▸ **Task details**
Copy every line from the records below that carries the word "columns".

▸ **Extracted records**
----------

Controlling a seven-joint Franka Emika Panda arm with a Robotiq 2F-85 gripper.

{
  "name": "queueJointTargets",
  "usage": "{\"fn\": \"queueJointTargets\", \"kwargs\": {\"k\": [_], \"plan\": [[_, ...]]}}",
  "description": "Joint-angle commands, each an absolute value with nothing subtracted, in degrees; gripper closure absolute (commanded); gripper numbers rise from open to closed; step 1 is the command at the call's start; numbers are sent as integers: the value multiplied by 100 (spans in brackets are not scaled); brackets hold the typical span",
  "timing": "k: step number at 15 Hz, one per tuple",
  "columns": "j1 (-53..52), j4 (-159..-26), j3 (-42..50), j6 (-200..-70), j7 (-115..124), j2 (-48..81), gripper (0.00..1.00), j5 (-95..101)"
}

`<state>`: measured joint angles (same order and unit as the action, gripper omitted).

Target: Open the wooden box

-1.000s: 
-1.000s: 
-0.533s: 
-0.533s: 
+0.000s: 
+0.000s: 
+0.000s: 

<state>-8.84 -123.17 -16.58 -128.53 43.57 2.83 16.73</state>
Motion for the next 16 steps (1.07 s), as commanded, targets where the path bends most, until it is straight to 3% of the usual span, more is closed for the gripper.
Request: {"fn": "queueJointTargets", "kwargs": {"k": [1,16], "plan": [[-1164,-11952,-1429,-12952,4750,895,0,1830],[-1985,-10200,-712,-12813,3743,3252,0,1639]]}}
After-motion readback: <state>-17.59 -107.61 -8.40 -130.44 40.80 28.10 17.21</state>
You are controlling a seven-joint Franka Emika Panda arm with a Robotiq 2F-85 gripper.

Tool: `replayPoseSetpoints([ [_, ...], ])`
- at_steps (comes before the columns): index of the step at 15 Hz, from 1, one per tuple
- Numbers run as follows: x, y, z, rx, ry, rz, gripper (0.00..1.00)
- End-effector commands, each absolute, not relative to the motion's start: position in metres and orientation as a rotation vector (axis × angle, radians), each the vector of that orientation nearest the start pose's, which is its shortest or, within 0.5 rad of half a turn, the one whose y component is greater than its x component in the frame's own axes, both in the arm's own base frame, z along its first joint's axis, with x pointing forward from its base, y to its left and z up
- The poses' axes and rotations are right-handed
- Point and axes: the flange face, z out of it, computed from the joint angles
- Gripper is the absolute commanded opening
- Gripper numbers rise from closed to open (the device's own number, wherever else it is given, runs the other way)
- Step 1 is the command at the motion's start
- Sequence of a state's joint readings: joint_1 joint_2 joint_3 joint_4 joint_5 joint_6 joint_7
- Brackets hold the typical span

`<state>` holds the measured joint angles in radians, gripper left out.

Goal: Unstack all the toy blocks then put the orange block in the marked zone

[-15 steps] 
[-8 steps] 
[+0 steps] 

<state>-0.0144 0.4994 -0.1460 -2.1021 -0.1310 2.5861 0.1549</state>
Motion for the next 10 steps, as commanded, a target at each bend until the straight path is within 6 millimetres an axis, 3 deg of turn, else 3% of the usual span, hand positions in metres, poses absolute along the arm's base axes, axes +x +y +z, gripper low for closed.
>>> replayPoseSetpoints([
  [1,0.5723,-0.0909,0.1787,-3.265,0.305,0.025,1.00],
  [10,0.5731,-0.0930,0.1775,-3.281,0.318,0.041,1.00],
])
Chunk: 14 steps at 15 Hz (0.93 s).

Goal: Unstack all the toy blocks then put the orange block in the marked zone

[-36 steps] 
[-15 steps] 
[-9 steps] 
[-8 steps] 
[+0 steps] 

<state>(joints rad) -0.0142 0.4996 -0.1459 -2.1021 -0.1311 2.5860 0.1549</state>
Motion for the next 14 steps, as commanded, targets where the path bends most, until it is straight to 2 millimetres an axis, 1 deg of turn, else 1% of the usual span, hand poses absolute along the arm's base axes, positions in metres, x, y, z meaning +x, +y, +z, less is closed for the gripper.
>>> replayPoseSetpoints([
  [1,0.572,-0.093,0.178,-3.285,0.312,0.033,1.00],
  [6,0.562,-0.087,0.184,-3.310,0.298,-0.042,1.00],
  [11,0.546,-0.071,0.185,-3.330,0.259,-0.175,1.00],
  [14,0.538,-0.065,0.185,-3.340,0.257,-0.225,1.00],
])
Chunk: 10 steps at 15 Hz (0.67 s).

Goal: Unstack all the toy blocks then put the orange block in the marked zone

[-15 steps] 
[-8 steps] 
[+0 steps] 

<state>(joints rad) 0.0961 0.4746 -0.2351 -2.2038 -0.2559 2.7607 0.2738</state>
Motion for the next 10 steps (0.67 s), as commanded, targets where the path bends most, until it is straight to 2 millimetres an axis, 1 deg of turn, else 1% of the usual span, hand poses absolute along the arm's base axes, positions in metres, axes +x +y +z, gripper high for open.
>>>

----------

▸ **Exercise output**
  "columns": "j1 (-53..52), j4 (-159..-26), j3 (-42..50), j6 (-200..-70), j7 (-115..124), j2 (-48..81), gripper (0.00..1.00), j5 (-95..101)"
- at_steps (comes before the columns): index of the step at 15 Hz, from 1, one per tuple

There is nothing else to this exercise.